After completing the treatment and collecting results, Vutyavanich and his collaborators analyzed the results from the number of vomiting episodes that the women recorded pre-trial and during the trial, the visual analog scale, and the Likert scale. All thirty-two women in the ginger group and thirty-three of thirty-five women in the placebo group had vomited at least once during the twenty-four hours before treatment. After four days of treatment, twelve of the thirty-two women in the ginger group had vomiting episodes, compared to twenty-three of thirty-five women in the placebo group. The researchers concluded that the decreased number of vomiting episodes in the ginger group indicated that the ginger treatment was effective for minimizing vomiting symptoms. Based on the visual scale, the research team found that women in the ginger group experienced a significantly greater reduction in their perceived nausea scores, but only on the final day of treatment. According to the Likert scale results, twenty-eight out of thirty-two ginger-treated women reported improved symptoms, compared to only ten out of thirty-five women in the placebo group. Overall, Vutyavanich and his fellow researchers concluded that the women who took the ginger capsules had both a greater reduction in the number of vomiting episodes and improved nausea symptoms.
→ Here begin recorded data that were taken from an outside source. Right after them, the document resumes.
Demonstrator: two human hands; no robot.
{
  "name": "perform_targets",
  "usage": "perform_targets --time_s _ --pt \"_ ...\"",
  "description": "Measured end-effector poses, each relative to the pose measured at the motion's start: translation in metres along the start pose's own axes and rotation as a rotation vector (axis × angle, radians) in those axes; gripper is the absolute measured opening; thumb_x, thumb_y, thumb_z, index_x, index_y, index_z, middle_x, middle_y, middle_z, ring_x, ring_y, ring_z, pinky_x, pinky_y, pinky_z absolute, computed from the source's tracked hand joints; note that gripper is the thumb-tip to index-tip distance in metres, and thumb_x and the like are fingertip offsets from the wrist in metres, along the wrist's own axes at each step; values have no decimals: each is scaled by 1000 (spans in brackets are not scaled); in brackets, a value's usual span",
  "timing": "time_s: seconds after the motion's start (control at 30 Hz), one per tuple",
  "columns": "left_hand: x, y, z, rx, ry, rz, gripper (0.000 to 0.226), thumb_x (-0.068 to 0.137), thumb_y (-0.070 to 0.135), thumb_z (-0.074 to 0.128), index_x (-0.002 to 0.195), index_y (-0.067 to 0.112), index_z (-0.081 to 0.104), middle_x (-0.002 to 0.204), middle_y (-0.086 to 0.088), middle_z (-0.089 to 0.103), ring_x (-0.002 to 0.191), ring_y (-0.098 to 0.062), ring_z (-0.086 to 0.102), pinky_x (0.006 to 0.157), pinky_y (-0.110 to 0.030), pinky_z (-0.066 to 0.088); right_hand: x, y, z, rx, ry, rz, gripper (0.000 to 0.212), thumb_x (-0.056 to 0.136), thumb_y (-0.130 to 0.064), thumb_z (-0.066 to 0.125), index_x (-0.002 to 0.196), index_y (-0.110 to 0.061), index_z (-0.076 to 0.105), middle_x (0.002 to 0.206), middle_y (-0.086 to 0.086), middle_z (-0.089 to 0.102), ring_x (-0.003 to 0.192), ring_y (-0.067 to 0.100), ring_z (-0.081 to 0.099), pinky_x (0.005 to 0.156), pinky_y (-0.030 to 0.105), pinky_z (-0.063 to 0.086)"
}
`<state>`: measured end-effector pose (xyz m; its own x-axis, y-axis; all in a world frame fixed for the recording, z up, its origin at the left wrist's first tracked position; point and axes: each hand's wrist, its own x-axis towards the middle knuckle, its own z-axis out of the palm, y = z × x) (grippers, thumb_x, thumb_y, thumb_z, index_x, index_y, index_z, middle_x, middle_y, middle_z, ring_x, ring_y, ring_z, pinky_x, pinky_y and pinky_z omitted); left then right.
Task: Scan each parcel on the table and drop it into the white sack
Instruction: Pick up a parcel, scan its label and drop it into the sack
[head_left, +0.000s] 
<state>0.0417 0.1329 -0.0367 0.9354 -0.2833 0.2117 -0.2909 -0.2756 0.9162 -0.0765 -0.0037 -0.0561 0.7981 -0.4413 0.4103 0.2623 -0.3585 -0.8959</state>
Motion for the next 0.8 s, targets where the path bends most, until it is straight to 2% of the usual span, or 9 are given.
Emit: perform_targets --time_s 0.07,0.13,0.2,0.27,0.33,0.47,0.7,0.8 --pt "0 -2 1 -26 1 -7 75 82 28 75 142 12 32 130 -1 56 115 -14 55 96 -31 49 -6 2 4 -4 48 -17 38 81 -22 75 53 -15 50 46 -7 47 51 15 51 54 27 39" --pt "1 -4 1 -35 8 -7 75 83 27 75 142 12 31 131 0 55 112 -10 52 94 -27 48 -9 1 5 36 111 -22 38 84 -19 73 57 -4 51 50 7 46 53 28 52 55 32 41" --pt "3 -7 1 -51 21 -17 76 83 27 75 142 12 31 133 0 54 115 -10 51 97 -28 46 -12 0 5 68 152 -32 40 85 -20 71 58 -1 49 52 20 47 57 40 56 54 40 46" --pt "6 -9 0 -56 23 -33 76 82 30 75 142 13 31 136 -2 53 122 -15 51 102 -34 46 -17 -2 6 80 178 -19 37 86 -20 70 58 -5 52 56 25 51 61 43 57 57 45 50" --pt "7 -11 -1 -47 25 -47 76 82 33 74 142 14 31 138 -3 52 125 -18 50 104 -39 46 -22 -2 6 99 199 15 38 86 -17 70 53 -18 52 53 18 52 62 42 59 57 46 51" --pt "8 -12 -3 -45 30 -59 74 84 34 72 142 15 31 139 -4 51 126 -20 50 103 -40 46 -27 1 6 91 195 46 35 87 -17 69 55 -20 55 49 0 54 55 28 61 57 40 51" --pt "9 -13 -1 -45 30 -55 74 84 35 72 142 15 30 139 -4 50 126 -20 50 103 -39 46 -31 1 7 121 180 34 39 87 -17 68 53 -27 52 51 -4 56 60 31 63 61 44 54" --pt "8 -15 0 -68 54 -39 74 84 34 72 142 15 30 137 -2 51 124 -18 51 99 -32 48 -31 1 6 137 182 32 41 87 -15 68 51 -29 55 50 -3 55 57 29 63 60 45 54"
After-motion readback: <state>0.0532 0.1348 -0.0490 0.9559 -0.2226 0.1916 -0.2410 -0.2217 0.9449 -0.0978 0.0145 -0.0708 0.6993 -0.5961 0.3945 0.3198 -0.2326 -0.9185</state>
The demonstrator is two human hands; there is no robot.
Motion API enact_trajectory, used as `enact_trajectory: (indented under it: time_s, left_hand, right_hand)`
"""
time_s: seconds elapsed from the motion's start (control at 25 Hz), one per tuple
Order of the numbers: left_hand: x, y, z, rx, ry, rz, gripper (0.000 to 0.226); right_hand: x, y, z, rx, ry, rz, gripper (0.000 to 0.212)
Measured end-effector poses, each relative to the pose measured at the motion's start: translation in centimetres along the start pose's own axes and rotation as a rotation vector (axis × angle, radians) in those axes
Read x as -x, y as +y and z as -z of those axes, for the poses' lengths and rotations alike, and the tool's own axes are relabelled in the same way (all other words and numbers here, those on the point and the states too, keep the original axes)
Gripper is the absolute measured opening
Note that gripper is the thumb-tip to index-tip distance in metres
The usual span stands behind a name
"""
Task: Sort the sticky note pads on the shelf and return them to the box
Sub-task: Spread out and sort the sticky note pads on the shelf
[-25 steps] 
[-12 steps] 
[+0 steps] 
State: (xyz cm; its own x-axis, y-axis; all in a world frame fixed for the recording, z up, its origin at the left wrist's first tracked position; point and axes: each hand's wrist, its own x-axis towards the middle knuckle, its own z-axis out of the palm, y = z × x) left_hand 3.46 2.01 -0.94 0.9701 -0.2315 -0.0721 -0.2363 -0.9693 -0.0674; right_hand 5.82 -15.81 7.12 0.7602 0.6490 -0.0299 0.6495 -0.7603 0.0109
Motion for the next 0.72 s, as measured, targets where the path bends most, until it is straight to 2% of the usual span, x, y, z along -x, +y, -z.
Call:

During the participants’ follow-up visit, the researchers collected data about the possible side effects of taking the ginger capsules during pregnancy. Vutyavanich and his colleagues noted that five women in the placebo group and six women in the ginger group reported headaches. Additionally, in the ginger group, three women reported abdominal discomfort, heartburn, or diarrhea. However, the researchers considered the side effects to be minor side effects that were not necessarily due to the ginger capsule treatment. The researchers also followed up with women in both groups after they gave birth, to see if the ginger had adverse effects on the infant. None of the infants of women from either group had any recognized birth defects. Though there were three miscarriages in the placebo group and one in the ginger group, the researchers do not attribute them to the ginger capsule or placebo treatments.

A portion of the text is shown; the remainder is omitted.